▸ **What to do**:
Narrow the data below down to the lines containing "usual".

Collected data entries
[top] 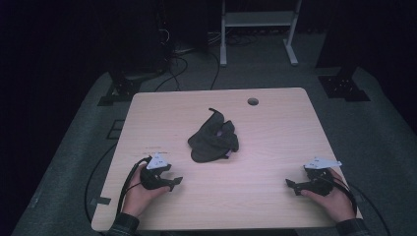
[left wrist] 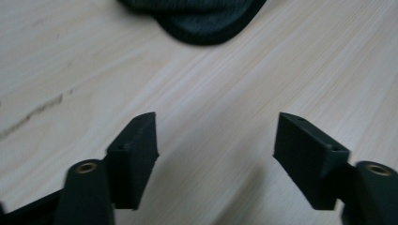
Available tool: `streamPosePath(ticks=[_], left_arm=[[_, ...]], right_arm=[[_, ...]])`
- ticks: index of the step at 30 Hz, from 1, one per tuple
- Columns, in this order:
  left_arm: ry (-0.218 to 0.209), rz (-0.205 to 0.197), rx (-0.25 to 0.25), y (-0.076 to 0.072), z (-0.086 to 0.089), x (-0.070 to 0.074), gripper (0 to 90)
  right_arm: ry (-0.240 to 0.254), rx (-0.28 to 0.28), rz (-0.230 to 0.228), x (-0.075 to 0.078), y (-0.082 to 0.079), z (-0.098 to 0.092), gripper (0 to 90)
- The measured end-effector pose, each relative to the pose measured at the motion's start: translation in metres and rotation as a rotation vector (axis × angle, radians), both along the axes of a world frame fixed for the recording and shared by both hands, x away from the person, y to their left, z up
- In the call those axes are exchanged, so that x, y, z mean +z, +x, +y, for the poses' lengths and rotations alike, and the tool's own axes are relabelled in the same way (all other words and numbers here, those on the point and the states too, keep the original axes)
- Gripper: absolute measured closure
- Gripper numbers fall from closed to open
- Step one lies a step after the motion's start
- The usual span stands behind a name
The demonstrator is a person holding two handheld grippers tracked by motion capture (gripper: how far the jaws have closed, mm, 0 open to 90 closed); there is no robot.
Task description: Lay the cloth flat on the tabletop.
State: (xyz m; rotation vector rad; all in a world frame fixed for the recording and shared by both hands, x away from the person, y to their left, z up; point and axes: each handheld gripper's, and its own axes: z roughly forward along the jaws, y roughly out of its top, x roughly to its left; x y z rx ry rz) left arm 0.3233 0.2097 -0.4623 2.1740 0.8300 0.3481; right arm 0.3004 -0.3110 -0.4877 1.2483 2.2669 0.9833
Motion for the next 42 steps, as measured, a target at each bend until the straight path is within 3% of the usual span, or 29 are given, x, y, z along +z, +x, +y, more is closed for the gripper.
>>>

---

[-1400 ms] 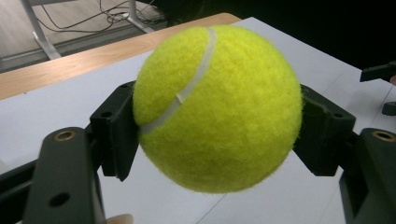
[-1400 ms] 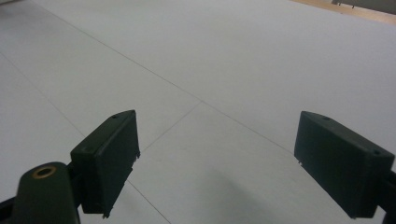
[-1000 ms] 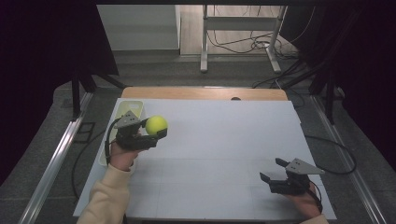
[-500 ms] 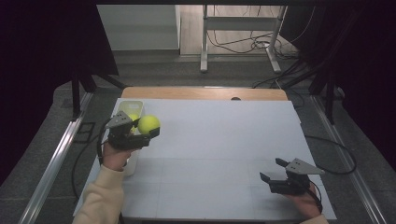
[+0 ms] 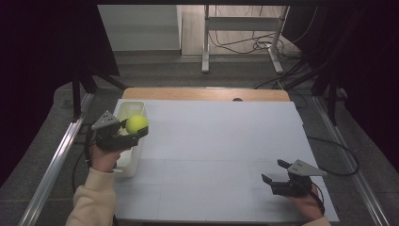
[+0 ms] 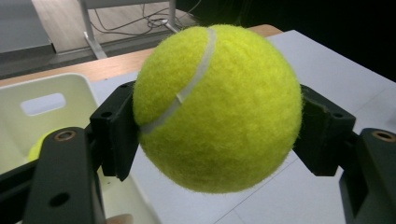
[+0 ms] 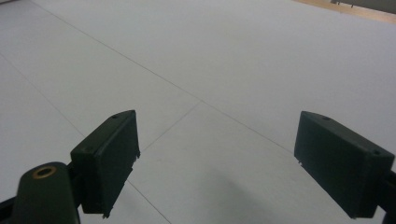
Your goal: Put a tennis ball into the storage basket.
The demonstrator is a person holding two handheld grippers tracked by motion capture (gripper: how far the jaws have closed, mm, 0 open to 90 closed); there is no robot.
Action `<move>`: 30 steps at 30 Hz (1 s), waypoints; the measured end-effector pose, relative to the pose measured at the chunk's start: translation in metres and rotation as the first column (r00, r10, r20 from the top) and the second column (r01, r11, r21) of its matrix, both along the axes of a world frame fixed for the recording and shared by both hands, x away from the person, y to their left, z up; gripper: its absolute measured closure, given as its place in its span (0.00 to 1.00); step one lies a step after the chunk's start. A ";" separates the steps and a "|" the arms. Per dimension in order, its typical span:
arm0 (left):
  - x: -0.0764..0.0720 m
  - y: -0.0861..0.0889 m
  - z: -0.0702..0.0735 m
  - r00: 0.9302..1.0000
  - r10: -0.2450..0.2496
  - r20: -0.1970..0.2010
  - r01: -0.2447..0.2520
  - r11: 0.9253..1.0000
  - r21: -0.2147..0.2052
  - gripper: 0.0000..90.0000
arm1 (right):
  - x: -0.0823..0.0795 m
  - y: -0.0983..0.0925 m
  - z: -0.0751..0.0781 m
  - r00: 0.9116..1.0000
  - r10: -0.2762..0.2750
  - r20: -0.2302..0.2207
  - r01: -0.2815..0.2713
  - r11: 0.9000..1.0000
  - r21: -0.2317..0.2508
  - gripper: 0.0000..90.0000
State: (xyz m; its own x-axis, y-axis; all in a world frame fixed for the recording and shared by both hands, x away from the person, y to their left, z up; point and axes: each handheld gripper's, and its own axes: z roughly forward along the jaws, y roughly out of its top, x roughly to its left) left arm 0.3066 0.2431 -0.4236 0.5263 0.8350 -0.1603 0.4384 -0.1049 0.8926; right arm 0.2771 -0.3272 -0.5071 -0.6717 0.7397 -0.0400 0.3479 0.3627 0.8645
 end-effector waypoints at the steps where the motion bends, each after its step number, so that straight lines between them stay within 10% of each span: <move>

▸ **Your solution**:
- The usual span stands behind a name
Motion for the next 42 steps, as measured, a target at each bend until the straight path is within 3% of the usual span, or 29 are given, x, y, z along +z, +x, +y, more is closed for the gripper.

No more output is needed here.